BEGIN Material provided

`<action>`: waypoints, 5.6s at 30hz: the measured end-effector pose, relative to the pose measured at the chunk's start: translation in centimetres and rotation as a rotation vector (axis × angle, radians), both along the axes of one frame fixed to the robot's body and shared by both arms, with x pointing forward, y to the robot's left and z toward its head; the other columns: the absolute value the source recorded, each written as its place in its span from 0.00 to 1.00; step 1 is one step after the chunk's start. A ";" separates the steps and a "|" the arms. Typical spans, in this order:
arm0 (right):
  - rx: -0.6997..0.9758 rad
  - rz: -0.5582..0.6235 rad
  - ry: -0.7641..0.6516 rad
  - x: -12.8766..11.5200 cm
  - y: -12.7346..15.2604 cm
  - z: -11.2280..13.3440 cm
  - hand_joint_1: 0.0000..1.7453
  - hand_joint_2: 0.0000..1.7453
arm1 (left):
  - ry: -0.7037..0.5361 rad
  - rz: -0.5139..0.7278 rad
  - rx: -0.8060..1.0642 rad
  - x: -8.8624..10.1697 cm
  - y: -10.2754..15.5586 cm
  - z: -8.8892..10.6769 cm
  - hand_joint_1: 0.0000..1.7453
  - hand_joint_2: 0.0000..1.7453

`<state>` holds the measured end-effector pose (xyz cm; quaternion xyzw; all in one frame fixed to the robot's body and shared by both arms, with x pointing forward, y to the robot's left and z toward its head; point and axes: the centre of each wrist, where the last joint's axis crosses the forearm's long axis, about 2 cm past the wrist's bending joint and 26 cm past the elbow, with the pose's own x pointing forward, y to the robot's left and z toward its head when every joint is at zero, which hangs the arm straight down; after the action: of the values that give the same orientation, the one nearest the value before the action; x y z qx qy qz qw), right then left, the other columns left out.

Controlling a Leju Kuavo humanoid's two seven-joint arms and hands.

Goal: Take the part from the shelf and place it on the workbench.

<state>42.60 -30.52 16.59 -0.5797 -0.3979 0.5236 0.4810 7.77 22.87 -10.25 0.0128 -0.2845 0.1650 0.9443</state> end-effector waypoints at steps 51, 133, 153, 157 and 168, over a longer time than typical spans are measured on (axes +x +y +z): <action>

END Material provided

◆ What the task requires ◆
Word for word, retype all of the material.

◆ Response ◆
`<action>`: waypoints, 5.6s at 30hz: the measured end-effector pose, relative to the pose measured at the chunk's start: translation in centimetres and rotation as a rotation vector (axis × angle, radians), both along the axes of one frame fixed to the robot's body and shared by both arms, with x pointing forward, y to the robot's left and z toward its head; the other columns: the absolute value the source recorded, each written as its place in its span from 0.00 to 1.00; step 1 is one step after the chunk's start. A ";" separates the steps and a "|" the arms. Typical spans, in this order:
arm0 (right):
  - rx: -0.6997..0.9758 rad
  - rz: -0.5582..0.6235 rad
  - ry: -0.7641..0.6516 rad
  - x: -12.8766..11.5200 cm
  - y: -12.7346..15.2604 cm
  - z: -11.2280..13.3440 cm
  - hand_joint_1: 0.0000..1.7453
  - hand_joint_2: 0.0000..1.7453
arm1 (left):
  - ry: -0.7037..0.5361 rad
  - rz: -0.5139..0.7278 rad
  - rx: -0.8060..1.0642 rad
  - x: -8.8624..10.1697 cm
  - y: -10.2754..15.5586 cm
  - z: -8.8892..10.6769 cm
  - hand_joint_1: 0.0000..1.7453
  - hand_joint_2: 0.0000..1.7453

`<state>` holds the measured end-effector pose (xyz cm; quaternion xyzw; all in one frame fixed to the robot's body and shared by both arms, with x pointing forward, y to the robot's left and z toward its head; point and axes: the centre of each wrist, where the last joint's axis crosses the forearm's long axis, about 2 cm past the wrist's bending joint and 26 cm past the elbow, with the pose's own x pointing forward, y to the robot's left and z toward its head when every joint is at zero, which hangs the arm straight down; after the action: of the values that give the same orientation, the one nearest the value before the action; x y z qx qy qz qw), right then left, the other columns left out.

Controlling a Leju Kuavo humanoid's two seven-joint arms and hands.

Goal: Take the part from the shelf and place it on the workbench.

<state>42.60 -30.52 16.59 -0.5797 -0.3979 0.5236 0.4810 7.77 22.87 -10.25 0.0128 -0.2845 0.1650 0.9443</state> end-effector waypoints at steps 51, 133, 153, 157 and 168, over a longer time than typical spans are measured on (axes +x +y +z): <action>

The exercise requires nothing more.